Ask HN: Alternatives to Webfaction? - gingerlime
Webfaction has been my go-to choice for simple hosting for the last 10 years or so. Developer-friendly with SSH access by default, many apps you can install with one click. Much better control panel compared to CPanel etc. They recently added Let&#x27;s encrypt. And the company and support were great too. There was lots to like.<p>Unfortunately Webfaction was bought by probably the polar opposite: Godaddy.<p>And now they&#x27;re starting to transition things over to Godaddy. So I&#x27;m obviously concerned.<p>Are there any good alternatives to Webfaction?
======
lioeters
I'm in the same boat. Just now I found out in their forums [0] that there will
be a migration in August 2019 (estimated), after which "WebFaction's control
panel, servers and other features and services will shut down".

WebFaction's been great for my purposes and I was a happy customer for years,
even recommending it to clients. On the other hand, I've had terrible
experience with GoDaddy and will not be handing them a cent if I can help it.

So far I don't have a clear migration path. DigitalOcean covers some of my
needs, but for clients I need to find managed hosting with similar features as
WebFaction, esp. email accounts.

With so many people in the same situation, I'm hoping we can find a suitable
solution in time. Ironically, their (still existing) forum may be a good
source of info on this.

[0]
[https://community.webfaction.com/questions/22148/webfaction-...](https://community.webfaction.com/questions/22148/webfaction-
migration-6-months-later-and-still-no-answers#22149)

------
streptomycin
I'm moving to Dreamhost.

Similarities:

* Shared hosting

* Cheap

* Supports multiple users per account and permissions (haven't fully explored this yet)

* Custom control panel, nicer than CPanel

* Independent, not owned by one of the large conglomerates

Differences:

* Doesn't support as much dev-friendly stuff. It still gives you some things (SSH, cron, Let's Encrypt, user accounts, permissions) but you're pretty much stuck on PHP/MySQL at least for their shared hosting plans.
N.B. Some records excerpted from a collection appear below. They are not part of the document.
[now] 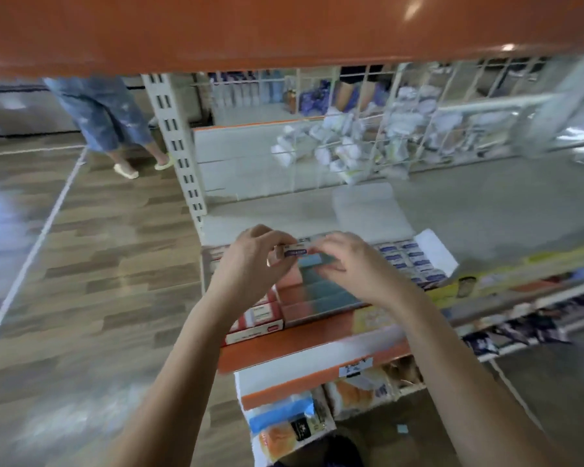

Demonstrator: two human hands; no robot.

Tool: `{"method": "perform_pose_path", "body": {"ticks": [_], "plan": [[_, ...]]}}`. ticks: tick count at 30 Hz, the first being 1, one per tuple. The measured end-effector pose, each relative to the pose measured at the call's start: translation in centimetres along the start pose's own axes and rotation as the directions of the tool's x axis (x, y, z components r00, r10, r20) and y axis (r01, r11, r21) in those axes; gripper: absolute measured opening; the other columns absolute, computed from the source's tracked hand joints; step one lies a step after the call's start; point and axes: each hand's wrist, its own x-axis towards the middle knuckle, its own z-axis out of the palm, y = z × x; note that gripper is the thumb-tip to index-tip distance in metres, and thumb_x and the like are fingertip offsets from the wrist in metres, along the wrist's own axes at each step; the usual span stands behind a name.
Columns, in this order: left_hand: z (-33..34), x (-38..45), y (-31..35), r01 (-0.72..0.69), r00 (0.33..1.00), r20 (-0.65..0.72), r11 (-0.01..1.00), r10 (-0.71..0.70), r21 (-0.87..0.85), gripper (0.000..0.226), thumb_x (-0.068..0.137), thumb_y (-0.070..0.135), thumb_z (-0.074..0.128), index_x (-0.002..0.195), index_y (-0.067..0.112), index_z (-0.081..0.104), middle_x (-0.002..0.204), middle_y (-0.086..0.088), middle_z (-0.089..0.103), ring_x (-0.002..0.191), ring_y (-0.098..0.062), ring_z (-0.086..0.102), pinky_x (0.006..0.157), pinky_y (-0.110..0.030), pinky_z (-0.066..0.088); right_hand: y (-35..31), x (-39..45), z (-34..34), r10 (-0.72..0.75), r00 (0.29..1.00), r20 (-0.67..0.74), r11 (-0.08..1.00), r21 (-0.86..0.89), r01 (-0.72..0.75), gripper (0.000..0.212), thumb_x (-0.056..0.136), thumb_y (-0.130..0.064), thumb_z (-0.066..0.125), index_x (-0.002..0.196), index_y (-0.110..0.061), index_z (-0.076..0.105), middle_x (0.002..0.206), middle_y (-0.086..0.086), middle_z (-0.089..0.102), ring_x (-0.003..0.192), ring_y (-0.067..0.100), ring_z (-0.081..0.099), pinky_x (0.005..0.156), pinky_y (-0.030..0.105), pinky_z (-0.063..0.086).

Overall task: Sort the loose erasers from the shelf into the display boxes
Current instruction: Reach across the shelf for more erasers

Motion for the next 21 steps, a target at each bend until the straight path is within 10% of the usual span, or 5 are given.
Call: {"method": "perform_pose_path", "body": {"ticks": [10,21], "plan": [[9.5,6.4,10.6,-0.217,0.957,0.222,0.97,0.188,0.114,0.029,0.085,0.029,0.06,0.113,0.026,0.064,0.107,0.001,0.062,0.103,-0.021,0.052,0.086,-0.032,0.043,12.3,-5.6,-8.2,0.233,0.95,-0.21,0.955,-0.133,-0.264,0.027,0.091,-0.023,0.059,0.117,-0.015,0.064,0.116,0.005,0.059,0.112,0.02,0.05,0.085,0.021,0.034],[13.7,8.1,13.1,0.056,0.906,0.39,0.961,-0.163,0.272,0.031,0.082,0.045,0.065,0.108,0.029,0.065,0.108,0.008,0.068,0.095,-0.015,0.062,0.082,-0.031,0.051,18.0,-6.0,-8.9,0.136,0.98,-0.144,0.988,-0.054,-0.145,0.034,0.092,-0.026,0.056,0.124,-0.014,0.058,0.119,0.002,0.057,0.115,0.017,0.05,0.087,0.021,0.035]]}}
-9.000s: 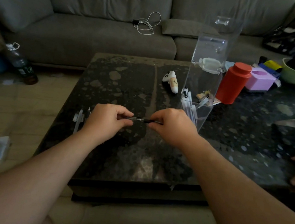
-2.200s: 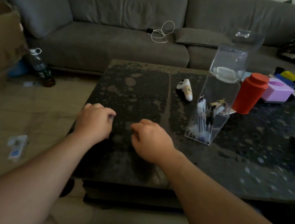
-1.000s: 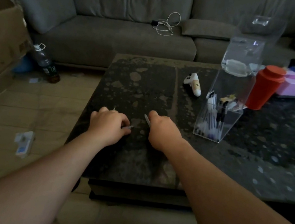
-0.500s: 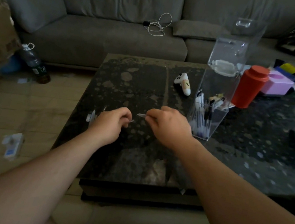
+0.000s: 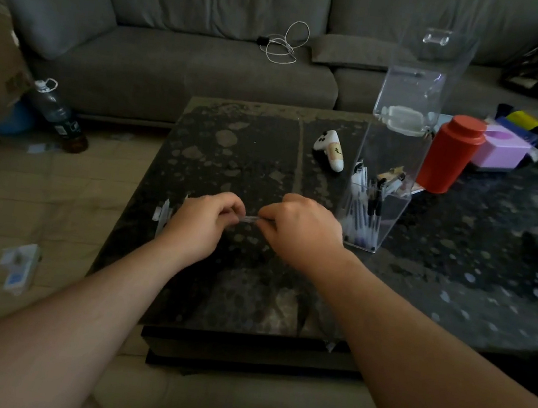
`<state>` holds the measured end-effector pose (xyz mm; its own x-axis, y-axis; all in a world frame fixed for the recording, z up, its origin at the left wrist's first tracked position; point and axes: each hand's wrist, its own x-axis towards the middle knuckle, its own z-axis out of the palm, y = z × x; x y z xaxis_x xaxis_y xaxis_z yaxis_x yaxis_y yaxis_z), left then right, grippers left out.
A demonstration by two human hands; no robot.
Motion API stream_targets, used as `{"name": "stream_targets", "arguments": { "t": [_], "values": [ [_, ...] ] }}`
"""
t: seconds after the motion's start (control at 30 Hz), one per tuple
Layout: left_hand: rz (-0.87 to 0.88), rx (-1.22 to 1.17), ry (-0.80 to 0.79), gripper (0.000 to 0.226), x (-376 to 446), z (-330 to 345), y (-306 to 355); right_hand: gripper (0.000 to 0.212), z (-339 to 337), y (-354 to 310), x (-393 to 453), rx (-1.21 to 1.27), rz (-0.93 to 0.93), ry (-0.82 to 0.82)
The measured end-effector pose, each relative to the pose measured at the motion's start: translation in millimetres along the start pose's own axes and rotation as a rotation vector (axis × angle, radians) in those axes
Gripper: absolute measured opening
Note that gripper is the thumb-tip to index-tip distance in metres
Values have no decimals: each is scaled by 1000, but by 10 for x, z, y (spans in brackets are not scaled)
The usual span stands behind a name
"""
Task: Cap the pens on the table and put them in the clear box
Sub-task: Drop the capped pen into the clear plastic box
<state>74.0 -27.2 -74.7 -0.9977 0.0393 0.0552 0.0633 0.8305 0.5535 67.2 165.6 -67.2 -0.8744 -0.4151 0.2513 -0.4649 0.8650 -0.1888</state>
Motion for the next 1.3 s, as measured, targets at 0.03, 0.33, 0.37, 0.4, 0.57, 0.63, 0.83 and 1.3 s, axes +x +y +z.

For me, that's good enough for the stuff I had on Webfaction, so I'm migrating
there now.

You might also want to take a look at Gandi, NearlyFreeSpeech, and SiteGround.
Those were the others that looked like decent options to me. Some people might
move to a VPS, but I don't want the hassle.

------
defulmere
I'm part of a team of former WebFaction employees that is building the
alternative you want!

[https://launch.opalstack.com](https://launch.opalstack.com)

:)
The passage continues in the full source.